Children consumed 45% more unhealthy snack foods during and after exposure to snack food advertising, while adults consumed more of both healthy and unhealthy food during exposure. Harris argues this shows a direct causal link between food advertising and greater snack consumption, which further contradicts industry claims that “advertising affects only brand preferences and not overall nutrition”.

A single exposure to a brand message, or some posters or branding in the school gymnasium, is not harmless. All brand messages, whether delivered on school grounds, or outside the school, add up to an incremental inevitability that the child will favour one brand over another, and one product over another.

If children are consistently exposed to a particular brand (say, McDonald’s) in an environment where they are educated, they will make unconscious (and positive) links to that brand. If they then see the brand on television, on outdoor advertising, even the logo as they drive past the store, this connection is reinforced.

So when it comes to making a choice about take-away food (which most families indulge in from time to time), it becomes easier to choose that brand. It’s also relatively cheap to buy, and provides instant rewards in the form of sugar, fat and salt.

Parental control

Usual defences against corporate influence, such as parents controlling their child’s healthy eating, are circumvented by this type of marketing. Parents are not with their children when they are exposed to these positive brand messages and the school’s implicit support of the brand reduces parents' ability to counter the influence.

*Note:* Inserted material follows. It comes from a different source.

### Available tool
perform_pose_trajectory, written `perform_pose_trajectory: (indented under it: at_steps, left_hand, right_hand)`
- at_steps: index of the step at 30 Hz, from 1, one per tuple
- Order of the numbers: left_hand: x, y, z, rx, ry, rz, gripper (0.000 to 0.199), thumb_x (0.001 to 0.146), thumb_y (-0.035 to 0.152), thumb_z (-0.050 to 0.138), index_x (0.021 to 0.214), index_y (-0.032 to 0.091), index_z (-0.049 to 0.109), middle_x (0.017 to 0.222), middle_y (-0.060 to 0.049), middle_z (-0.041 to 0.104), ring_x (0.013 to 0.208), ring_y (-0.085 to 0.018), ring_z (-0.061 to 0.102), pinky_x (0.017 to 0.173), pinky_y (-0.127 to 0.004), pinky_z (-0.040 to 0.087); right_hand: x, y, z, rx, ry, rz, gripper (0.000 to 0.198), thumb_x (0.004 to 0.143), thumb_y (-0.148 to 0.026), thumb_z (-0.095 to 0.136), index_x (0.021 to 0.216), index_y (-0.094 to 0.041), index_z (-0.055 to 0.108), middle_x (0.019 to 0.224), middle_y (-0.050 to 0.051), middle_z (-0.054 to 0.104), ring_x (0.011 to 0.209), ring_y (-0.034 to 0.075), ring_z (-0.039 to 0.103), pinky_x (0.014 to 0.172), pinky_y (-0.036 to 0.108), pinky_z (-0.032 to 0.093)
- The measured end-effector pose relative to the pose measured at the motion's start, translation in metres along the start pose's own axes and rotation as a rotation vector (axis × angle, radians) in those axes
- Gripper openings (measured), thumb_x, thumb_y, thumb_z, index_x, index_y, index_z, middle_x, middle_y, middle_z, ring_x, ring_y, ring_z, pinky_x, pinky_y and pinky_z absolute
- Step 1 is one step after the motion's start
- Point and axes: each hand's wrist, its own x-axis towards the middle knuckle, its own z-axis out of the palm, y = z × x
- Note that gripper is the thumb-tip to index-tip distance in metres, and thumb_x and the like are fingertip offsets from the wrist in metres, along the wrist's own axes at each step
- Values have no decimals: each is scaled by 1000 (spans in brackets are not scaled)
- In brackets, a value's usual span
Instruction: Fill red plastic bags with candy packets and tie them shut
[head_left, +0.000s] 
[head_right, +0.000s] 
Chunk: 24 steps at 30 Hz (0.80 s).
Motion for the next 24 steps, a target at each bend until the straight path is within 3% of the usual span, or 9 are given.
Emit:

Of course, parents are able to say no to their children when they insist on eating at a particular fast food restaurant. But this becomes more difficult to defend when the child’s recall is strong and powerful – marketers call this “pester power”.

The objective of schools (and teachers) is to provide children and young adults with the skills to contribute to society, through the development of knowledge, critical thinking and social skills.

The objectives of corporations are somewhat more prosaic – they are to sell their products, and make a return for their shareholders and owners. Although many of these large businesses work hard to promote their corporate social responsibility credentials, the bottom line is paramount. This is why most corporate social responsibility (CSR) divisions reside in the marketing area - it’s primarily seen as a marketing and promotional activity.

Of course children should be exposed to the outside world, and the corporate world forms part of this exposure. But marketing is all about trust and the promise of a better life. School councils and principals must consider this influence before allowing the corporate sector into their schools.